• Work to complete
Note on the material below: return exactly the lines from the line that holds "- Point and" through the line that holds "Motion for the", and leave out each picture.

-- Stored data follows --

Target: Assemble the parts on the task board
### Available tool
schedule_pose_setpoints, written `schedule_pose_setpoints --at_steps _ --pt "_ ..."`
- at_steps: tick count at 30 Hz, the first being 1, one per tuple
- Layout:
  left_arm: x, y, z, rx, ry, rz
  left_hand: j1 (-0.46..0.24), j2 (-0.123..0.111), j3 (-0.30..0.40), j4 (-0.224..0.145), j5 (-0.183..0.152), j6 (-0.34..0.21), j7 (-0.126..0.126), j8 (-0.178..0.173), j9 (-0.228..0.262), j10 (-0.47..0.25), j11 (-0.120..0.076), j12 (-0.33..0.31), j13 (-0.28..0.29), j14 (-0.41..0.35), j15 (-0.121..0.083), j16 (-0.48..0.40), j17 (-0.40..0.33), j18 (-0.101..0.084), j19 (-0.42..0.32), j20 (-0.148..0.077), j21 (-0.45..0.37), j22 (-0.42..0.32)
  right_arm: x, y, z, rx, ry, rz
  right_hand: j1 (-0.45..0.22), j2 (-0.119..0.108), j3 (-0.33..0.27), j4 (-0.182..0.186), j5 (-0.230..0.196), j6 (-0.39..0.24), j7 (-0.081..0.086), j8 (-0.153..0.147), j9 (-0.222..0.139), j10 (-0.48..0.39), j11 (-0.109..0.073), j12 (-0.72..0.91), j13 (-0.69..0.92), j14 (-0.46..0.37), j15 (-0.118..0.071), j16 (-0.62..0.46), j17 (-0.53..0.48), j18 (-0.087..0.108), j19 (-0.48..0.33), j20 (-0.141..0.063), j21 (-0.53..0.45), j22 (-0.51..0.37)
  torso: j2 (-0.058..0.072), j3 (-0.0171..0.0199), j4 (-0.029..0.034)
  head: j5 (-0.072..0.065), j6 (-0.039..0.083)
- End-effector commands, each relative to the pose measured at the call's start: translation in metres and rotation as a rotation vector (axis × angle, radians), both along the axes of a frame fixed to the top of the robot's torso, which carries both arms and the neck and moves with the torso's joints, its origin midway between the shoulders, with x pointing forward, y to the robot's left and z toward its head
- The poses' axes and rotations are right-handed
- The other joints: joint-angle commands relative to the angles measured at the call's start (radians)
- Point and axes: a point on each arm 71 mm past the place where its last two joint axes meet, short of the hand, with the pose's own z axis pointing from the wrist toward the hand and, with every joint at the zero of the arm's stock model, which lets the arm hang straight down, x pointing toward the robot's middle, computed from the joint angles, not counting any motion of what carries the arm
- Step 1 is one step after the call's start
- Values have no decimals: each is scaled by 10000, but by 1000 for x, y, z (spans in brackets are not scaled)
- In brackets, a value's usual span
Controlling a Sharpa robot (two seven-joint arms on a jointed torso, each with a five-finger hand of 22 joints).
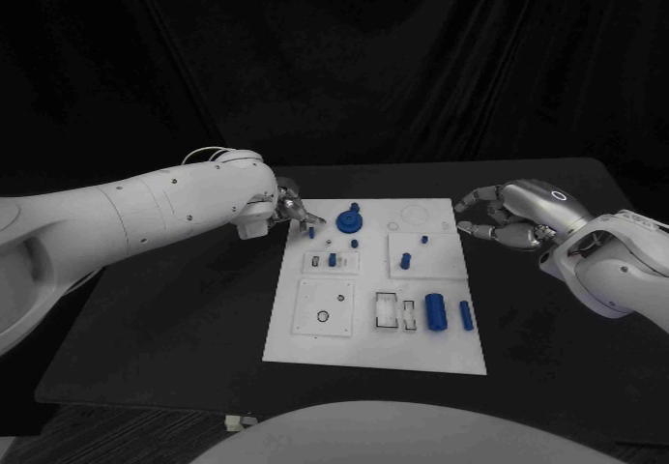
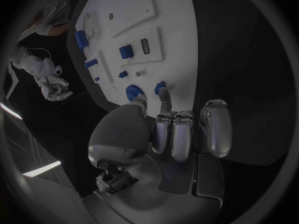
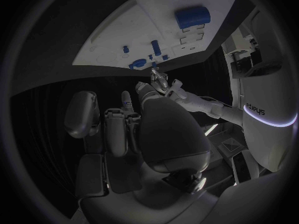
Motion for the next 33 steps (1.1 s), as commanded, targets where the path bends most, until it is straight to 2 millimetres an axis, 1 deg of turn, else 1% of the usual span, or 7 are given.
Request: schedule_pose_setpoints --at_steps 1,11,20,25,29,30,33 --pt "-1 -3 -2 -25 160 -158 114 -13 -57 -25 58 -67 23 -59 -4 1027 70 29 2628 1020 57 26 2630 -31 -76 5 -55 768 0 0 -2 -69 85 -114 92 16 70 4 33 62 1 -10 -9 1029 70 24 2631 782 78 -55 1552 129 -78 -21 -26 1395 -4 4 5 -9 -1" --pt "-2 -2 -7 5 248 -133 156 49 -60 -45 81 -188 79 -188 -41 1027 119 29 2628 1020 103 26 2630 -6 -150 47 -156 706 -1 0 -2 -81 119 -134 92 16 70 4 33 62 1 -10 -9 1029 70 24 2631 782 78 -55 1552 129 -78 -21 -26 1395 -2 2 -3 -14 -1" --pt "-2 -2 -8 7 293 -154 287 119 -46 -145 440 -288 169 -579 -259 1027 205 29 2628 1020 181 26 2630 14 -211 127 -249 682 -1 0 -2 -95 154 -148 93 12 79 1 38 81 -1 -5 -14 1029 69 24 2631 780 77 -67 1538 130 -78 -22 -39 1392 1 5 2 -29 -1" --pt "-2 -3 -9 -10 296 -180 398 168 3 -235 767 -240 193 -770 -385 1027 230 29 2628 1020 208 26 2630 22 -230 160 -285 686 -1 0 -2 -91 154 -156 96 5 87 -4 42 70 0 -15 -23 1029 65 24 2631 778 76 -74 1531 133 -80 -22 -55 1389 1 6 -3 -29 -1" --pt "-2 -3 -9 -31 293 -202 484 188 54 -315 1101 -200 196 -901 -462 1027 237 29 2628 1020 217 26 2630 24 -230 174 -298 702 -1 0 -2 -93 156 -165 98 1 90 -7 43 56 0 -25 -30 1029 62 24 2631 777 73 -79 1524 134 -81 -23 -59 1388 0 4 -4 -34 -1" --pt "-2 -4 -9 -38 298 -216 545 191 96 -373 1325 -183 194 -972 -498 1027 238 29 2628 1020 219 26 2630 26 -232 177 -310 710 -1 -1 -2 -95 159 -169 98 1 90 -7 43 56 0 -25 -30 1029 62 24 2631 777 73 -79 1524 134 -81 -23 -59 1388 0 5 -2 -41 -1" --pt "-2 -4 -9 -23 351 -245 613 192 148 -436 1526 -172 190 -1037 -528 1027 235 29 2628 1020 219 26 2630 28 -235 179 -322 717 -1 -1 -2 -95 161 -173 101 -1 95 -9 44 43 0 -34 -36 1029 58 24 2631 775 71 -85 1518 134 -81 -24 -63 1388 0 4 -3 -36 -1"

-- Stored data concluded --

• Answer to this exercise
- Point and axes: a point on each arm 71 mm past the place where its last two joint axes meet, short of the hand, with the pose's own z axis pointing from the wrist toward the hand and, with every joint at the zero of the arm's stock model, which lets the arm hang straight down, x pointing toward the robot's middle, computed from the joint angles, not counting any motion of what carries the arm
- Step 1 is one step after the call's start
- Values have no decimals: each is scaled by 10000, but by 1000 for x, y, z (spans in brackets are not scaled)
- In brackets, a value's usual span
Controlling a Sharpa robot (two seven-joint arms on a jointed torso, each with a five-finger hand of 22 joints).
Motion for the next 33 steps (1.1 s), as commanded, targets where the path bends most, until it is straight to 2 millimetres an axis, 1 deg of turn, else 1% of the usual span, or 7 are given.

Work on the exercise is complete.